From the Full-Text Article:
A growing body of evidence supports spinal manipulative therapy (SMT) as an effective treatment for low back pain. [1–6] Furthermore, the evidence is particularly strong when patients are classified into subgroups by patterns suggesting the likelihood of a favorable response. [2, 3, 6] Despite the positive findings of clinical trials, the mechanisms through which SMT acts are not established.

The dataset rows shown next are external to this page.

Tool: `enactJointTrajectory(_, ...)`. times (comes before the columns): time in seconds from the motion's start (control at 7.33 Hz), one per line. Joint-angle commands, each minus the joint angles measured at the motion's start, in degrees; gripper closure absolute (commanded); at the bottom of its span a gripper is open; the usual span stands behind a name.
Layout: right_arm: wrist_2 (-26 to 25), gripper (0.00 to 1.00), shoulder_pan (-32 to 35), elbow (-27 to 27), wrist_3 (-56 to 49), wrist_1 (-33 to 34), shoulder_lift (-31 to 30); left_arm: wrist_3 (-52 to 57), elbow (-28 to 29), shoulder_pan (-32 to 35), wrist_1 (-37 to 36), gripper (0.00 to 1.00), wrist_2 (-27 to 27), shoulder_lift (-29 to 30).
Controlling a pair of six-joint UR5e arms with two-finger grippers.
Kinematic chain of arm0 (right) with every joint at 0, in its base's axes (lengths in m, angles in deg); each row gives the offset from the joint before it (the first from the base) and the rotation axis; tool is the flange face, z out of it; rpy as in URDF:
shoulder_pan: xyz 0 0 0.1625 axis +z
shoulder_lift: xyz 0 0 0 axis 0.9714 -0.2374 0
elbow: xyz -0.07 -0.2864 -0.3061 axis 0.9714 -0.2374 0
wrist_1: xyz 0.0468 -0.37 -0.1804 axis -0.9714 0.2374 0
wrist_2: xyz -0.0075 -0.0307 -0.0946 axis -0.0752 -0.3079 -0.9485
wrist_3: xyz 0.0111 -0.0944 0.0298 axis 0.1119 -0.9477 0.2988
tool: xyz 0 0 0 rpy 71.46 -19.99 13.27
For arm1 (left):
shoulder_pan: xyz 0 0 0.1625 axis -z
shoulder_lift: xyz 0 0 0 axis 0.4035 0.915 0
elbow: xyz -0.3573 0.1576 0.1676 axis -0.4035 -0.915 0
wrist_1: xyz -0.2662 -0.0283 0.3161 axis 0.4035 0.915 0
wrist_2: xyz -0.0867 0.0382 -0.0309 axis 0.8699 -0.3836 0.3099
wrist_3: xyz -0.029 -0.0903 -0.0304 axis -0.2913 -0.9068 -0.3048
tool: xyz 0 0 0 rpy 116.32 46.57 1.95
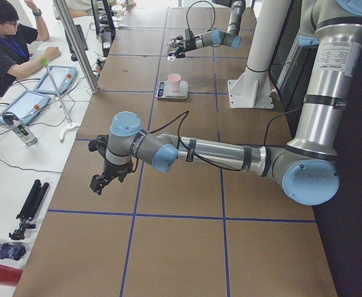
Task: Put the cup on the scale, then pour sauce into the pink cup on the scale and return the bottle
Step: 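Tip the bottle upright and carry it back to its spot with the right gripper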
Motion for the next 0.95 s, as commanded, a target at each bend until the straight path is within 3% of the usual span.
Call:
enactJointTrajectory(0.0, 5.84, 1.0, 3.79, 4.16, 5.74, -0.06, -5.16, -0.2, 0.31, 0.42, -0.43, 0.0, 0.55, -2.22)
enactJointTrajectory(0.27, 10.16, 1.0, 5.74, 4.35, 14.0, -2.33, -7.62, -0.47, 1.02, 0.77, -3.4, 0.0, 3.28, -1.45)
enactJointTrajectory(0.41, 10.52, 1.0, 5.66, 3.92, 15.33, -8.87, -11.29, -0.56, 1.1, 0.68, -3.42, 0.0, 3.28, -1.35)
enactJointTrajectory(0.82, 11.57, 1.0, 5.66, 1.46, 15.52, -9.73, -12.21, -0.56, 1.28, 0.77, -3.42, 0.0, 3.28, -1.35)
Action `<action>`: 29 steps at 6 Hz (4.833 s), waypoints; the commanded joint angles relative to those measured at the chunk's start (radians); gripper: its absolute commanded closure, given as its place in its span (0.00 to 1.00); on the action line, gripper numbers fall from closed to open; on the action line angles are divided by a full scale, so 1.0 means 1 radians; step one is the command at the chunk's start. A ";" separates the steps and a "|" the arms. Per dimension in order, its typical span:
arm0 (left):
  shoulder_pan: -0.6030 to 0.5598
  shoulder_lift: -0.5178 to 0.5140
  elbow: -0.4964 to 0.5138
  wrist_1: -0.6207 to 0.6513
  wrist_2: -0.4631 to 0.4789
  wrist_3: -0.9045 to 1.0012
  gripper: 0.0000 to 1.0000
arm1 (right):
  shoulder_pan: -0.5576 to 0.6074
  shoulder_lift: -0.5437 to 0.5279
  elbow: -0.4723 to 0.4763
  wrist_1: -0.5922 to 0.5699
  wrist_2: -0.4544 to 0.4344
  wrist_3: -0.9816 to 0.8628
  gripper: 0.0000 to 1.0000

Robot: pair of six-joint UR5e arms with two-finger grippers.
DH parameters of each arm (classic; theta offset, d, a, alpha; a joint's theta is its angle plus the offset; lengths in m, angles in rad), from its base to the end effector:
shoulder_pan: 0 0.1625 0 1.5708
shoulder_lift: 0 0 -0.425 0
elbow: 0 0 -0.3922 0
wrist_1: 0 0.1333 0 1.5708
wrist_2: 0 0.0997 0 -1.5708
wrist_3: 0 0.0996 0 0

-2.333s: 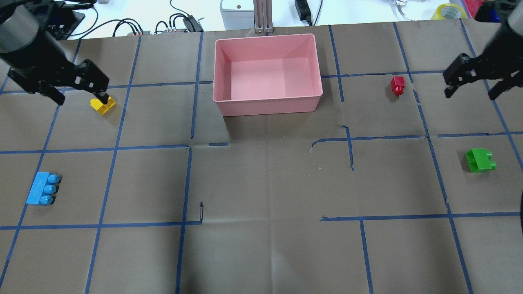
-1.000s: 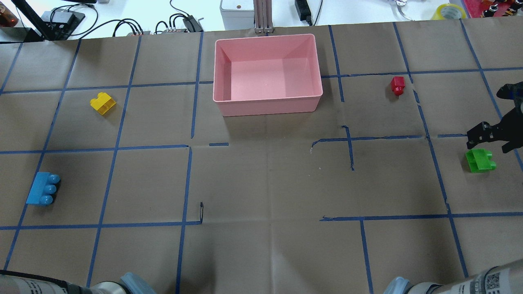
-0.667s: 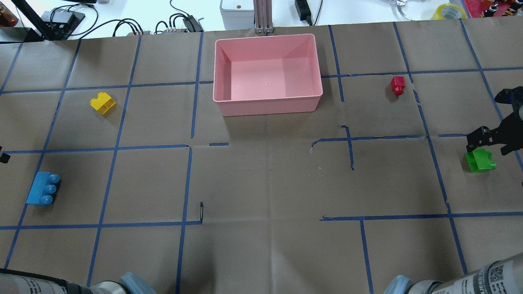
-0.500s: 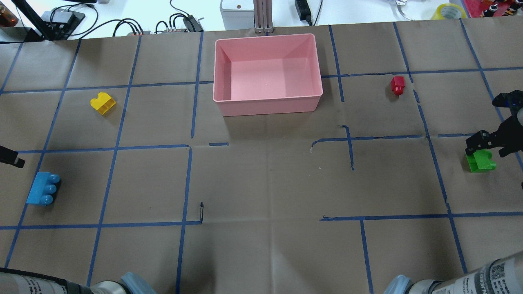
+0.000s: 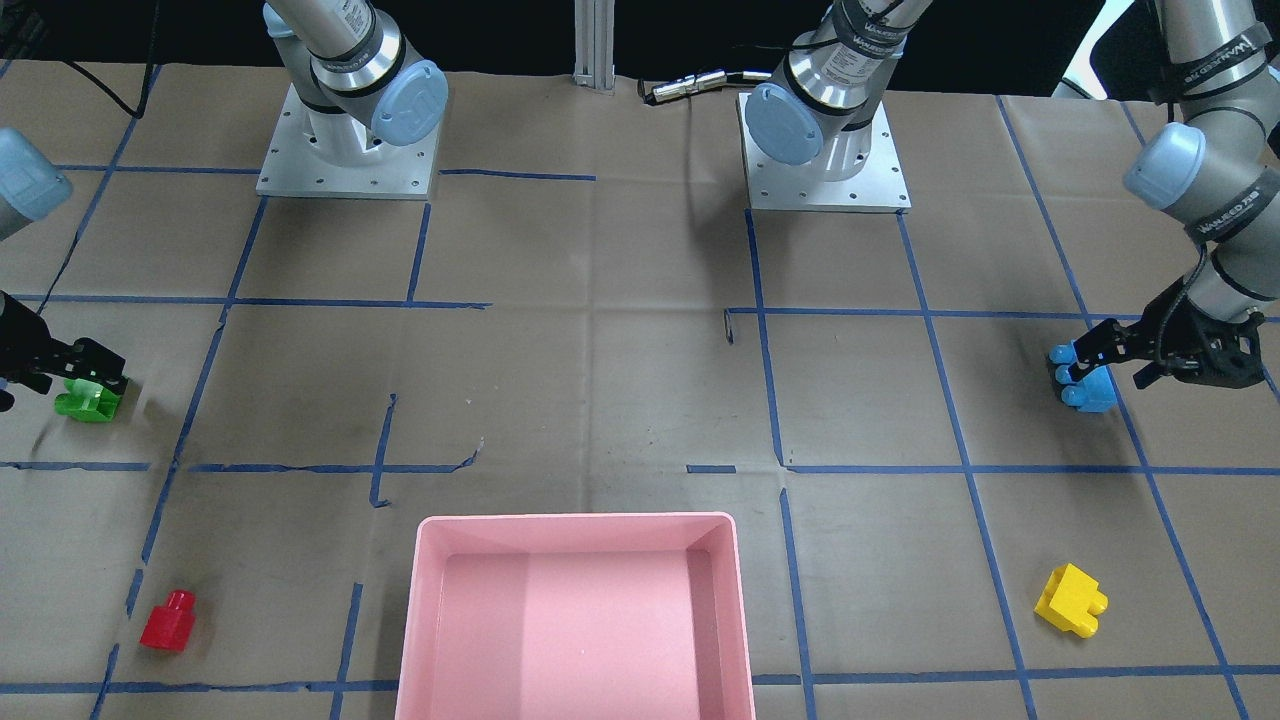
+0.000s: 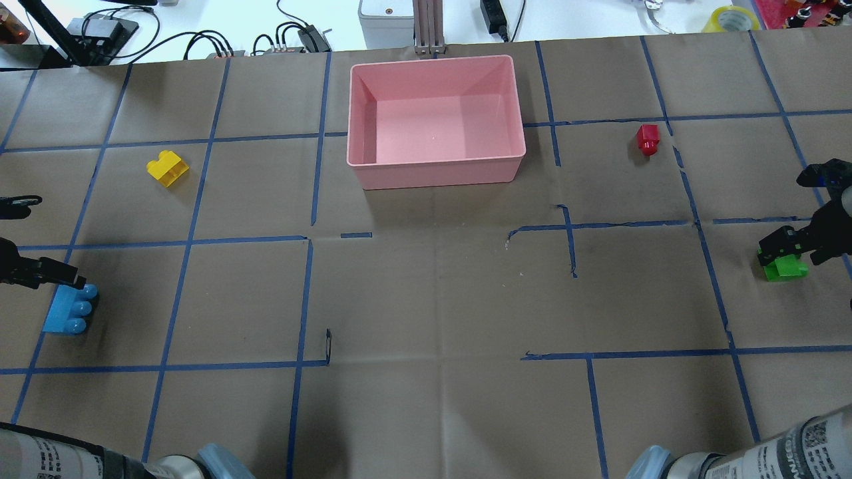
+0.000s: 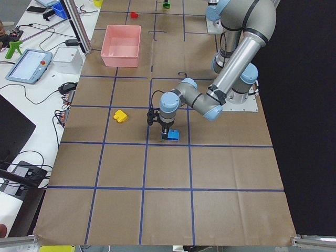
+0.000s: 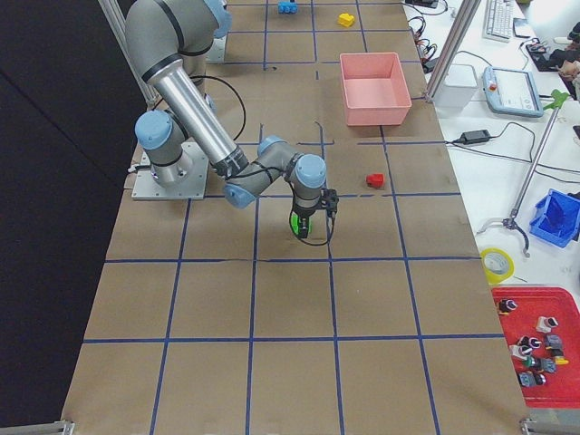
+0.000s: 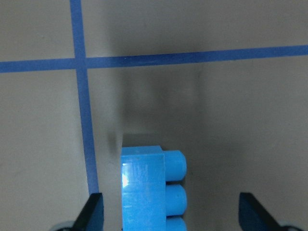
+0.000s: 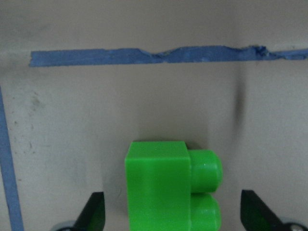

Hypoalgesia has been associated with SMT and has a postulated involvement in the clinical effectiveness. [7–16] For example, Vicenzino et al  observed greater pain free grip and pain pressure threshold in the forearm following SMT to the cervical spine. A prior study by our group found hypoalgesia of c- fiber mediated pain as measured by lessening of temporal summation in the lower extremity following SMT to the lumbar spine.  Temporal summation results from multiple painful stimuli of the same intensity applied at a frequency of less than 3 seconds and has been observed in both healthy subjects [17–19] and those experiencing chronic pain. [20, 21] Activation of the dorsal horn of the spinal cord has been directly observed with temporal summation in animal studies. [22–25] Subsequently, we interpreted our prior findings of hypoalgesia of temporal summation following SMT in healthy participants as indicative of a pain inhibiting effect occurring at the dorsal horn.